WHAT YOU HAVE TO DO: Should a picture appear anywhere in the data, omit it and copy everything else exactly.

GIVEN INFORMATION:
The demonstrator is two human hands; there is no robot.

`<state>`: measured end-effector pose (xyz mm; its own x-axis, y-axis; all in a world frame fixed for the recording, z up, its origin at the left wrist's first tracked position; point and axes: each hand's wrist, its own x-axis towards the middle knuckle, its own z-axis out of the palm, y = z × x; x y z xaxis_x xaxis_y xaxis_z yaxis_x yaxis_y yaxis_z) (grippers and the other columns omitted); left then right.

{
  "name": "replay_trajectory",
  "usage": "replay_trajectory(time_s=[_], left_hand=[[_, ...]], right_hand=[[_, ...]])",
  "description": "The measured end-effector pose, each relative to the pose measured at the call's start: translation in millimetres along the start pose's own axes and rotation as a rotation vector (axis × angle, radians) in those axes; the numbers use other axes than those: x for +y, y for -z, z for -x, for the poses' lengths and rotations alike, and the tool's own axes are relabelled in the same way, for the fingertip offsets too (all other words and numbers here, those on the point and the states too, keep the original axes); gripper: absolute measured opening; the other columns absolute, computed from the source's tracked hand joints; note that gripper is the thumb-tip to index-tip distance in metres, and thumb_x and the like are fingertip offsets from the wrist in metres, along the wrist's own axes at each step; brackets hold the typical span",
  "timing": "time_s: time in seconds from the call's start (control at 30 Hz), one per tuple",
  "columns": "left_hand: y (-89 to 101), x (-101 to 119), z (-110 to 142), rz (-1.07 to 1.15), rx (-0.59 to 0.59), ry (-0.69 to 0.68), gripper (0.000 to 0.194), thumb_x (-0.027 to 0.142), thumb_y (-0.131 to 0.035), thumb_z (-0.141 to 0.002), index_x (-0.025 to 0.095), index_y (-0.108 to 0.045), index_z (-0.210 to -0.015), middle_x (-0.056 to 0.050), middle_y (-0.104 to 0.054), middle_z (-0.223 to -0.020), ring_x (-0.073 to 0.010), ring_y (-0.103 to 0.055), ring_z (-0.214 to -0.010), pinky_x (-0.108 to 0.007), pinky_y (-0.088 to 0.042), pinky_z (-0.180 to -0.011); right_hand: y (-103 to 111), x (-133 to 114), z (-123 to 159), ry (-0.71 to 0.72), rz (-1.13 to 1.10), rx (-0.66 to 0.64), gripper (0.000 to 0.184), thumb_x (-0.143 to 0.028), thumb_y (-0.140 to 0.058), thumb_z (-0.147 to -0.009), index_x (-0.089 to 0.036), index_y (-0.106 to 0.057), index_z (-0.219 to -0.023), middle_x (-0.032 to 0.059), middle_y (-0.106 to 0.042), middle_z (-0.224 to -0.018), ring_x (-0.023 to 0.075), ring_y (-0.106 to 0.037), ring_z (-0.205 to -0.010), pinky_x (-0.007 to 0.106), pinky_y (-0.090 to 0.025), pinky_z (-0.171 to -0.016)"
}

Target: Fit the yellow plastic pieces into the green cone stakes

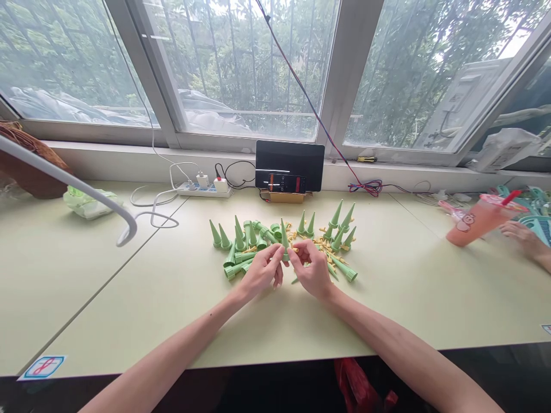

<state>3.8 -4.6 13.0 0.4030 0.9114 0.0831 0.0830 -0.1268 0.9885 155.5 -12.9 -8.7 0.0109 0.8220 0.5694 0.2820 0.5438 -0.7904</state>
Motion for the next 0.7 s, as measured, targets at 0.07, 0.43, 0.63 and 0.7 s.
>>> replay_trajectory(time_s=[0.07, 0.43, 0.63, 0.7], left_hand=[[-0.6, 4, 1, -0.012, 0.028, -0.017, 0.038, 0.053, -0.047, -0.095, 0.018, -0.048, -0.079, 0.006, -0.054, -0.049, -0.0087, -0.049, -0.035, -0.021, -0.038, -0.042], [0.1, 1, -1, -0.051, 0.101, -0.045, 0.037, 0.053, -0.051, -0.093, 0.016, -0.054, -0.084, 0.003, -0.060, -0.062, -0.0070, -0.050, -0.036, -0.021, -0.038, -0.038], [1.1, -3, -2, -0.085, 0.101, -0.042, 0.040, 0.054, -0.048, -0.093, 0.017, -0.052, -0.081, 0.002, -0.060, -0.063, -0.0073, -0.051, -0.037, -0.020, -0.039, -0.038], [1.4, -5, -2, -0.113, 0.104, -0.043, 0.040, 0.054, -0.048, -0.094, 0.017, -0.052, -0.081, 0.002, -0.060, -0.064, -0.0079, -0.052, -0.038, -0.021, -0.040, -0.039]], right_hand=[[1, 1, -1, -0.033, -0.009, 0.019, 0.014, -0.033, -0.056, -0.093, -0.020, -0.053, -0.090, -0.0045, -0.053, -0.062, 0.0100, -0.050, -0.049, 0.022, -0.043, -0.048], [0, 8, -3, -0.218, -0.162, -0.039, 0.027, -0.044, -0.047, -0.098, -0.021, -0.051, -0.084, -0.0044, -0.051, -0.057, 0.0111, -0.045, -0.045, 0.024, -0.038, -0.044], [0, 9, -5, -0.228, -0.180, -0.063, 0.028, -0.044, -0.048, -0.097, -0.021, -0.051, -0.083, -0.0051, -0.050, -0.054, 0.0107, -0.045, -0.044, 0.024, -0.038, -0.043], [0, 9, -5, -0.233, -0.178, -0.070, 0.028, -0.045, -0.048, -0.097, -0.021, -0.051, -0.083, -0.0050, -0.050, -0.055, 0.0108, -0.045, -0.044, 0.024, -0.038, -0.043]])
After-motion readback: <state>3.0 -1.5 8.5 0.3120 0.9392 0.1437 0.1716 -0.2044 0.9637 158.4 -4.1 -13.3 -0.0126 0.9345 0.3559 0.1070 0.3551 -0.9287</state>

SOLUTION FOR THIS TASK:
The demonstrator is two human hands; there is no robot.

`<state>`: measured end-effector pose (xyz mm; its own x-axis, y-axis; all in a world frame fixed for the recording, z up, its origin at the left wrist's first tracked position; point and axes: each hand's wrist, its own x-axis towards the middle knuckle, its own z-axis out of the palm, y = z × x; x y z xaxis_x xaxis_y xaxis_z yaxis_x yaxis_y yaxis_z) (grippers and the other columns omitted); left then right.

{
  "name": "replay_trajectory",
  "usage": "replay_trajectory(time_s=[_], left_hand=[[_, ...]], right_hand=[[_, ...]])",
  "description": "The measured end-effector pose, each relative to the pose measured at the call's start: translation in millimetres along the start pose's own axes and rotation as a rotation vector (axis × angle, radians) in those axes; the numbers use other axes than those: x for +y, y for -z, z for -x, for the poses' lengths and rotations alike, and the tool's own axes are relabelled in the same way, for the fingertip offsets too (all other words and numbers here, those on the point and the states too, keep the original axes); gripper: absolute measured opening; the other columns absolute, computed from the source's tracked hand joints; note that gripper is the thumb-tip to index-tip distance in metres, and thumb_x and the like are fingertip offsets from the wrist in metres, along the wrist's own axes at each step; brackets hold the typical span",
  "timing": "time_s: time in seconds from the call's start (control at 30 Hz), one per tuple",
  "columns": "left_hand: y (-89 to 101), x (-101 to 119), z (-110 to 142), rz (-1.07 to 1.15), rx (-0.59 to 0.59), ry (-0.69 to 0.68), gripper (0.000 to 0.194), thumb_x (-0.027 to 0.142), thumb_y (-0.131 to 0.035), thumb_z (-0.141 to 0.002), index_x (-0.025 to 0.095), index_y (-0.108 to 0.045), index_z (-0.210 to -0.015), middle_x (-0.056 to 0.050), middle_y (-0.104 to 0.054), middle_z (-0.223 to -0.020), ring_x (-0.073 to 0.010), ring_y (-0.103 to 0.055), ring_z (-0.214 to -0.010), pinky_x (-0.108 to 0.007), pinky_y (-0.088 to 0.042), pinky_z (-0.180 to -0.011); right_hand: y (-103 to 111), x (-133 to 114), z (-123 to 159), ry (-0.71 to 0.72), rz (-1.13 to 1.10), rx (-0.66 to 0.64), gripper (0.000 to 0.184), thumb_x (-0.143 to 0.028), thumb_y (-0.140 to 0.058), thumb_z (-0.147 to -0.009), index_x (-0.089 to 0.036), index_y (-0.106 to 0.057), index_z (-0.219 to -0.023), middle_x (-0.032 to 0.059), middle_y (-0.106 to 0.042), middle_z (-0.224 to -0.018), ring_x (-0.023 to 0.075), ring_y (-0.106 to 0.037), ring_z (-0.205 to -0.010), pinky_x (-0.007 to 0.106), pinky_y (-0.090 to 0.025), pinky_z (-0.171 to -0.016)"
}

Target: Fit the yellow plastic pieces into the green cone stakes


<state>3.8 -4.6 13.0 0.4030 0.9114 0.0831 0.0830 -0.1268 0.9885 155.5 -12.9 -8.7 0.0109 0.8220 0.5694 0.2820 0.5438 -0.7904</state>
Motion for the next 0.7 s, as measured, targets at 0.07, 0.43, 0.63 and 0.7 s.
>>> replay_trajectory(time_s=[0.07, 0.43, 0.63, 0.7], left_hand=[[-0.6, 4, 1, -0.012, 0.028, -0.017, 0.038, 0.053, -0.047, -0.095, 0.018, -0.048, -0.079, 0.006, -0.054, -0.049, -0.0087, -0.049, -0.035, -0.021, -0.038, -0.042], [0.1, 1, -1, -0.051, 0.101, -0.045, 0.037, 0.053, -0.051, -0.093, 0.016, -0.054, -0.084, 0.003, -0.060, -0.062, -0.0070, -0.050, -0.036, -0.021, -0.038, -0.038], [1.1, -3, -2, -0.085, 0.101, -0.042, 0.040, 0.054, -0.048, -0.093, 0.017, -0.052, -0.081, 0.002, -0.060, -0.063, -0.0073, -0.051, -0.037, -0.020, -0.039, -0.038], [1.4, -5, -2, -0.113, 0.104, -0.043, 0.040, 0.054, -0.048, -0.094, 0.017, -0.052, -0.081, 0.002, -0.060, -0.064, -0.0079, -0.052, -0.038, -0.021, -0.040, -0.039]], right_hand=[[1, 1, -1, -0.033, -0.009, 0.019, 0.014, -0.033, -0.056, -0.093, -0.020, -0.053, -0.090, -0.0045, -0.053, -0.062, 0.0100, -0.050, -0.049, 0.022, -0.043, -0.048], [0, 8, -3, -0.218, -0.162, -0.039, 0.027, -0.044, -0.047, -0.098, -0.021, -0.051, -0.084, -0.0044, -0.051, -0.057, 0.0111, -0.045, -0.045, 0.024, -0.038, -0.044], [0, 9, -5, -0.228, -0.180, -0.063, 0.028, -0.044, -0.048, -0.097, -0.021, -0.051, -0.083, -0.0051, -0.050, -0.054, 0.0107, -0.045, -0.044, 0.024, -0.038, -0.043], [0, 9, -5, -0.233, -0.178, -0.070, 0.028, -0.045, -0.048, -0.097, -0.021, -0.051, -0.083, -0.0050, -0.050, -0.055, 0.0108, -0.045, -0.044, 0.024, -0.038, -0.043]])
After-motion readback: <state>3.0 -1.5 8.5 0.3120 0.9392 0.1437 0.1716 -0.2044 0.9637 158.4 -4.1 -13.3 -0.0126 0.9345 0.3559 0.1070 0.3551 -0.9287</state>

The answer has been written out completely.